▽
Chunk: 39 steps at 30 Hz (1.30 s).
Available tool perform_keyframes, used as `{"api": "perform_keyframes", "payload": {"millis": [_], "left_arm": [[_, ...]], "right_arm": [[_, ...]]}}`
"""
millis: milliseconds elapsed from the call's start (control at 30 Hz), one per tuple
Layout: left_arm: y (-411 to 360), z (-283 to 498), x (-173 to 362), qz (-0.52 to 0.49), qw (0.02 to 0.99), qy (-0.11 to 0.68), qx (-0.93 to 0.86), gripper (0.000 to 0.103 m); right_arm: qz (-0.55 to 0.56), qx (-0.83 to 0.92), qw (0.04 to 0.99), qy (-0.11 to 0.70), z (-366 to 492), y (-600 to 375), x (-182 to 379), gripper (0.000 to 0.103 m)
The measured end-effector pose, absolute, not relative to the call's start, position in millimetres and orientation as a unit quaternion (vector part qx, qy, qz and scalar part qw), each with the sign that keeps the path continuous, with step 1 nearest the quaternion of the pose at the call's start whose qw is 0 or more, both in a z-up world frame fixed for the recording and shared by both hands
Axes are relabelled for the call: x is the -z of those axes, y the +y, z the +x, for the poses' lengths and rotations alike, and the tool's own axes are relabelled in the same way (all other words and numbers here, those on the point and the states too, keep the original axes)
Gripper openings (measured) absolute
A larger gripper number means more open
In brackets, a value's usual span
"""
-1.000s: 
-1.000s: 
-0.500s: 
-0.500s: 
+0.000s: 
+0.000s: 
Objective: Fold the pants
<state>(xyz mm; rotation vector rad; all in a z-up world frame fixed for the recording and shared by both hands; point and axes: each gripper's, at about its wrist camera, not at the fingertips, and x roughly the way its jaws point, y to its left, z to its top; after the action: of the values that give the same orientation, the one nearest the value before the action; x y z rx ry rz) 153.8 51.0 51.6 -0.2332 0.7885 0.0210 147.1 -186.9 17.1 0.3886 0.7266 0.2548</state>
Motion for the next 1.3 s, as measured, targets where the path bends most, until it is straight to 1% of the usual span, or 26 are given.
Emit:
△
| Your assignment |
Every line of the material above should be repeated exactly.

| Response area |
Chunk: 39 steps at 30 Hz (1.30 s).
Available tool perform_keyframes, used as `{"api": "perform_keyframes", "payload": {"millis": [_], "left_arm": [[_, ...]], "right_arm": [[_, ...]]}}`
"""
millis: milliseconds elapsed from the call's start (control at 30 Hz), one per tuple
Layout: left_arm: y (-411 to 360), z (-283 to 498), x (-173 to 362), qz (-0.52 to 0.49), qw (0.02 to 0.99), qy (-0.11 to 0.68), qx (-0.93 to 0.86), gripper (0.000 to 0.103 m); right_arm: qz (-0.55 to 0.56), qx (-0.83 to 0.92), qw (0.04 to 0.99), qy (-0.11 to 0.70), z (-366 to 492), y (-600 to 375), x (-182 to 379), gripper (0.000 to 0.103 m)
The measured end-effector pose, absolute, not relative to the call's start, position in millimetres and orientation as a unit quaternion (vector part qx, qy, qz and scalar part qw), each with the sign that keeps the path continuous, with step 1 nearest the quaternion of the pose at the call's start whose qw is 0 or more, both in a z-up world frame fixed for the recording and shared by both hands
Axes are relabelled for the call: x is the -z of those axes, y the +y, z the +x, for the poses' lengths and rotations alike, and the tool's own axes are relabelled in the same way (all other words and numbers here, those on the point and the states too, keep the original axes)
Gripper openings (measured) absolute
A larger gripper number means more open
In brackets, a value's usual span
"""
-1.000s: 
-1.000s: 
-0.500s: 
-0.500s: 
+0.000s: 
+0.000s: 
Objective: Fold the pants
<state>(xyz mm; rotation vector rad; all in a z-up world frame fixed for the recording and shared by both hands; point and axes: each gripper's, at about its wrist camera, not at the fingertips, and x roughly the way its jaws point, y to its left, z to its top; after the action: of the values that give the same orientation, the one nearest the value before the action; x y z rx ry rz) 153.8 51.0 51.6 -0.2332 0.7885 0.0210 147.1 -186.9 17.1 0.3886 0.7266 0.2548</state>
Motion for the next 1.3 s, as measured, targets where the path bends most, until it is straight to 1% of the usual span, or 26 are given.
Emit:

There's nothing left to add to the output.